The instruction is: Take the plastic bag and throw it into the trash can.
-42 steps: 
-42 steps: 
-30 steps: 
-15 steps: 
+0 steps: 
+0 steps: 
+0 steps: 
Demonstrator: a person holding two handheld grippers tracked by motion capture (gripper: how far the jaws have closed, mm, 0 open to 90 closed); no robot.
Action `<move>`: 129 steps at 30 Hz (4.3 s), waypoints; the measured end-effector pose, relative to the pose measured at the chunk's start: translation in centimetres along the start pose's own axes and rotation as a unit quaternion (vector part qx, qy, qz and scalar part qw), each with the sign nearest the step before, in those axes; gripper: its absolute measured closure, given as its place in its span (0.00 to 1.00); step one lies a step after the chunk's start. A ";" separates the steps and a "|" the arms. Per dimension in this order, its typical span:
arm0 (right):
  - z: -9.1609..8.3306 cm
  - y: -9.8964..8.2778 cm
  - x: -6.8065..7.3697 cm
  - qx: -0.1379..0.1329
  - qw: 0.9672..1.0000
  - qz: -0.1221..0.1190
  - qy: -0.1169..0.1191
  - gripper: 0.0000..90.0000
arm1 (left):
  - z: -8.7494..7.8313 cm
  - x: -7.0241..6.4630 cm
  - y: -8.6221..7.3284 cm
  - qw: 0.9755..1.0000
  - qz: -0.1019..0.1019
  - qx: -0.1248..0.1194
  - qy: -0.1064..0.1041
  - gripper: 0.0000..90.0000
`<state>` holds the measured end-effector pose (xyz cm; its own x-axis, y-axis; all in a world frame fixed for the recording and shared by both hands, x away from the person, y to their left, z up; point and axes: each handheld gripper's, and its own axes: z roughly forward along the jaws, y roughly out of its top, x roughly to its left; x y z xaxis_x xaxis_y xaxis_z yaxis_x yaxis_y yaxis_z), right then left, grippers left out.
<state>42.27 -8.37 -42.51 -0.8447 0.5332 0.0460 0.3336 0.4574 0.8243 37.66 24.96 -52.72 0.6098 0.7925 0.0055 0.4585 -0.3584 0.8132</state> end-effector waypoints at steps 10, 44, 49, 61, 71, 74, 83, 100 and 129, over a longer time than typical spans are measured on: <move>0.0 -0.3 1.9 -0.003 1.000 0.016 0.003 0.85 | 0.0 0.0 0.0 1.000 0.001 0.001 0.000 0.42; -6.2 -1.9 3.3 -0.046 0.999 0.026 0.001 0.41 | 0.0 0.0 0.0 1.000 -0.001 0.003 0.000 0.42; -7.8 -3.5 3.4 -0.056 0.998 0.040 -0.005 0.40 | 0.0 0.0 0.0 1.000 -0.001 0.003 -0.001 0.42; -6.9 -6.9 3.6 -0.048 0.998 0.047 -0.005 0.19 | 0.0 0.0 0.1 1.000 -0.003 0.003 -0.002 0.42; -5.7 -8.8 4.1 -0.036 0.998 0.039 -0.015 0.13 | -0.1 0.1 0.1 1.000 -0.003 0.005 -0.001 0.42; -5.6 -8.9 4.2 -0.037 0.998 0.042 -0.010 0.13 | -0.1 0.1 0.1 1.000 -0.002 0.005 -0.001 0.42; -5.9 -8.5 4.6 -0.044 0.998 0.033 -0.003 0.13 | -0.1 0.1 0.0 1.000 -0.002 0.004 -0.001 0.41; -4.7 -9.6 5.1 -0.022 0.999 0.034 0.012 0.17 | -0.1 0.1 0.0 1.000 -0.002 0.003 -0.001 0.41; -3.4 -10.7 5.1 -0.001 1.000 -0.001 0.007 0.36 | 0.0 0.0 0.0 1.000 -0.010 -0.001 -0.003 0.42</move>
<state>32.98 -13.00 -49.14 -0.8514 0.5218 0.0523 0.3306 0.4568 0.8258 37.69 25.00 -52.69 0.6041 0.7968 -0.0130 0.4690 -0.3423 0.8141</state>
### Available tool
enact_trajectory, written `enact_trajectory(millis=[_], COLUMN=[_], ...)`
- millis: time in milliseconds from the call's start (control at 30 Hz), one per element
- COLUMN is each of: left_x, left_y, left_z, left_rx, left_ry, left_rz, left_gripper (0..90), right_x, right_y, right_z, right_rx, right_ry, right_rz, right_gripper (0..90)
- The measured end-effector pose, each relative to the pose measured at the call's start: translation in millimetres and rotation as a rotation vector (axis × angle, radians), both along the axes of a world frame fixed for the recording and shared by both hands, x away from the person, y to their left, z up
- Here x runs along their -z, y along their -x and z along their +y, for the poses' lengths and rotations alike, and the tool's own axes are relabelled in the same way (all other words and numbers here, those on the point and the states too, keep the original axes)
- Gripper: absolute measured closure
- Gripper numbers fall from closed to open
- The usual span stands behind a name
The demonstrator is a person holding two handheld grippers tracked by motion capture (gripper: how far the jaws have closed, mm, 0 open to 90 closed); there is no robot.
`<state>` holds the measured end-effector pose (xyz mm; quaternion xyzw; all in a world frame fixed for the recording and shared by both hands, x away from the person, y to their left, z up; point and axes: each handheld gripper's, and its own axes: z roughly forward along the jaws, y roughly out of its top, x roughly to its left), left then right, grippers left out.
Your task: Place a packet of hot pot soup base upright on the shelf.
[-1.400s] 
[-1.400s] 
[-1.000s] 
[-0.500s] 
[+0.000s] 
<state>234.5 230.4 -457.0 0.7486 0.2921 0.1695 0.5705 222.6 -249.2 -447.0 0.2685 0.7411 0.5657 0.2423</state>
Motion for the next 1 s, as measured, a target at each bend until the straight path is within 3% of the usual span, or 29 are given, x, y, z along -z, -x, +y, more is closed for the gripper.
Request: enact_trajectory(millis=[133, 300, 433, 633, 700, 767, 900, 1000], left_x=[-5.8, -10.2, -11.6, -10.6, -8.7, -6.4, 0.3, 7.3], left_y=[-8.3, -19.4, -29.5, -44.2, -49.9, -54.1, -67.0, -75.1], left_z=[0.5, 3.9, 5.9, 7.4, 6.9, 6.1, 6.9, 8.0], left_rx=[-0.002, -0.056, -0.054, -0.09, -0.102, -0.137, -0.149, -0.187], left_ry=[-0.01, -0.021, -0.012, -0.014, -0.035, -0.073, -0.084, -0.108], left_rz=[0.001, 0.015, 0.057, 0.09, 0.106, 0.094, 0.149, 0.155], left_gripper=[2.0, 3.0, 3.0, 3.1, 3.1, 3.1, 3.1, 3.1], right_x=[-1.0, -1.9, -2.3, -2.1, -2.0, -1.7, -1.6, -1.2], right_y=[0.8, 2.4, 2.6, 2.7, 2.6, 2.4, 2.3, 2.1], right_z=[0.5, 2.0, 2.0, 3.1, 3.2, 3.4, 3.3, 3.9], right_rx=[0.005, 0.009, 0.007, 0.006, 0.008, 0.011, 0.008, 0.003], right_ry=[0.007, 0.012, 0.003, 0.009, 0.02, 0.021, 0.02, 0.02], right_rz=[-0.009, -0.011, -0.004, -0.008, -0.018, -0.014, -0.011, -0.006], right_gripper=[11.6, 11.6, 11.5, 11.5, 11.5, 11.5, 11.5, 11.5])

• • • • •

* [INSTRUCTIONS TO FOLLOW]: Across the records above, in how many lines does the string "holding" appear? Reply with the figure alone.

* [ANSWER]: 2